Requirement:
In the data below, find the line that contains "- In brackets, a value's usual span" and the line that contains "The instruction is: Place". Copy both, plus every line between them, exactly.

--------------------

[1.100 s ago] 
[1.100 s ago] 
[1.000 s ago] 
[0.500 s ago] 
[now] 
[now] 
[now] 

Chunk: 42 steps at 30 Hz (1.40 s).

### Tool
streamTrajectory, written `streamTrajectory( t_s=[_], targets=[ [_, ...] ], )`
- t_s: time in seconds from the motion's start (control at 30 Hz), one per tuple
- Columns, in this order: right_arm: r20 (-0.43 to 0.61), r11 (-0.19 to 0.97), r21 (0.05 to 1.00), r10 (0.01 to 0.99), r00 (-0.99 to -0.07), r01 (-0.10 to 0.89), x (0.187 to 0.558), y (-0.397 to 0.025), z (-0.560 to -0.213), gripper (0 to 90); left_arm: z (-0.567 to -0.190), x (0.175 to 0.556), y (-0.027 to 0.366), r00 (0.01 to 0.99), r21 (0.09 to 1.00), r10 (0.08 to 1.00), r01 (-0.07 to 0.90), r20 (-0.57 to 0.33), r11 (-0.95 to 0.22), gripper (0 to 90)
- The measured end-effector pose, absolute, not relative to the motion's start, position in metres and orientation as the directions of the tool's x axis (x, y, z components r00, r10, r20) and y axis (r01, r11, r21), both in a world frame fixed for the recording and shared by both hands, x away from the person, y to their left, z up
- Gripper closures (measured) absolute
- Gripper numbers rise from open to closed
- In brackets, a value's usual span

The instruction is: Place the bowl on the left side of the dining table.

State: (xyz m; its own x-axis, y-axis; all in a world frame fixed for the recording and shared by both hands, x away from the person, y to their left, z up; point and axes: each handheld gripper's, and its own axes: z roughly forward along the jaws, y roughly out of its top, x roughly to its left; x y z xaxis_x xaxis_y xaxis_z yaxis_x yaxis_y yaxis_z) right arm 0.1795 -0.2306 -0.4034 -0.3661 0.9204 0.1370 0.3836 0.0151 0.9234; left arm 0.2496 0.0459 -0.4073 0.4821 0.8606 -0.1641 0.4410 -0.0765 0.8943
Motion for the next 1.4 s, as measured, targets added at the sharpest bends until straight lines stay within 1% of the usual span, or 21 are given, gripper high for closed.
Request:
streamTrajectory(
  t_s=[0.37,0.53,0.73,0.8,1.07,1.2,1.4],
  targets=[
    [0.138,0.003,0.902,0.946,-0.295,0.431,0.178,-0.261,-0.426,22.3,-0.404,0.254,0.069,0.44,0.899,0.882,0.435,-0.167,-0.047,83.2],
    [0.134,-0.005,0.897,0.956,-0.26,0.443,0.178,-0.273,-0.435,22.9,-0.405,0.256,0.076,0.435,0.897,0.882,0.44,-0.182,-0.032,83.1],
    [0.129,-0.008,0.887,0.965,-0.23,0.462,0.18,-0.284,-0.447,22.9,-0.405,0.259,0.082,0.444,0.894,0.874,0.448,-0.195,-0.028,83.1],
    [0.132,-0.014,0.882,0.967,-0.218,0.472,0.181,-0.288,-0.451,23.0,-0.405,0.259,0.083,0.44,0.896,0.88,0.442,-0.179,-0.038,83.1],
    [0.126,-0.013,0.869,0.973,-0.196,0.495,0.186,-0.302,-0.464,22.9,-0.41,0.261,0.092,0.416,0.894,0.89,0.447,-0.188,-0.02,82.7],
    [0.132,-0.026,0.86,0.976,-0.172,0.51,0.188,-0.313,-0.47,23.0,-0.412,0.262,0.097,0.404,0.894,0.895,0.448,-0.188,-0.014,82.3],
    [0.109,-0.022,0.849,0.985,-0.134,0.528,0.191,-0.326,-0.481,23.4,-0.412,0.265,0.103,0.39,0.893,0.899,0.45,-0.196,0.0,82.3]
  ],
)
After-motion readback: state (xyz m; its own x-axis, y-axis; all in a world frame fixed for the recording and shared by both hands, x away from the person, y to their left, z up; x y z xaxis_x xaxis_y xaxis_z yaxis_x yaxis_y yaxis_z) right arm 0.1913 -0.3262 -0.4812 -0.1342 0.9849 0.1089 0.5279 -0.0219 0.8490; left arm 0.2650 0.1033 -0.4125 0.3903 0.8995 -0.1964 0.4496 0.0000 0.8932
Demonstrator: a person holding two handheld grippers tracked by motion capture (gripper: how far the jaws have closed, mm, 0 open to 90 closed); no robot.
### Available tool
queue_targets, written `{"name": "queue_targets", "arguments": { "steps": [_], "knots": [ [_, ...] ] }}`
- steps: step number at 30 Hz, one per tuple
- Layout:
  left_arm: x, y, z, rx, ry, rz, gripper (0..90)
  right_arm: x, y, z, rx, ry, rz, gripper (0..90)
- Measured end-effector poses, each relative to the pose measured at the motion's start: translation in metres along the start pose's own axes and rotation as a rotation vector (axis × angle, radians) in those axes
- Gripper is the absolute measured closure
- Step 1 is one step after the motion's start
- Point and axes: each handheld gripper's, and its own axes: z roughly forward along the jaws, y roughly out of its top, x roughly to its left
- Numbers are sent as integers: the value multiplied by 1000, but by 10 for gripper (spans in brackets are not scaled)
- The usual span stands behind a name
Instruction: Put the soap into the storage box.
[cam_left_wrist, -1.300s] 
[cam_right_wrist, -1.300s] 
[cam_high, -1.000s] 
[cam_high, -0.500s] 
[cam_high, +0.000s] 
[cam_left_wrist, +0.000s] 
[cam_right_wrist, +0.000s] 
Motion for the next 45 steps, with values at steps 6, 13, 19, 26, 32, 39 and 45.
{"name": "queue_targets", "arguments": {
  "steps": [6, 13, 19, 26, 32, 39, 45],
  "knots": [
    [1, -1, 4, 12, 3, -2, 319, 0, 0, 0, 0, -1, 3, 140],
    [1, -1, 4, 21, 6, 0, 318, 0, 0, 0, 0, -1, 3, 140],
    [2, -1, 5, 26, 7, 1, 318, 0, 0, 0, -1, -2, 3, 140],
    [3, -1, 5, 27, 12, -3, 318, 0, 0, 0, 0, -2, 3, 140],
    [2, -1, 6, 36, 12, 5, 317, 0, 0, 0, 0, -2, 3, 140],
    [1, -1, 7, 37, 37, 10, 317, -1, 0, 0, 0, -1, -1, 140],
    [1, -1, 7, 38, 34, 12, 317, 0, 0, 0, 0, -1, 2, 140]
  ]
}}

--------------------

Exercise solution:
- In brackets, a value's usual span

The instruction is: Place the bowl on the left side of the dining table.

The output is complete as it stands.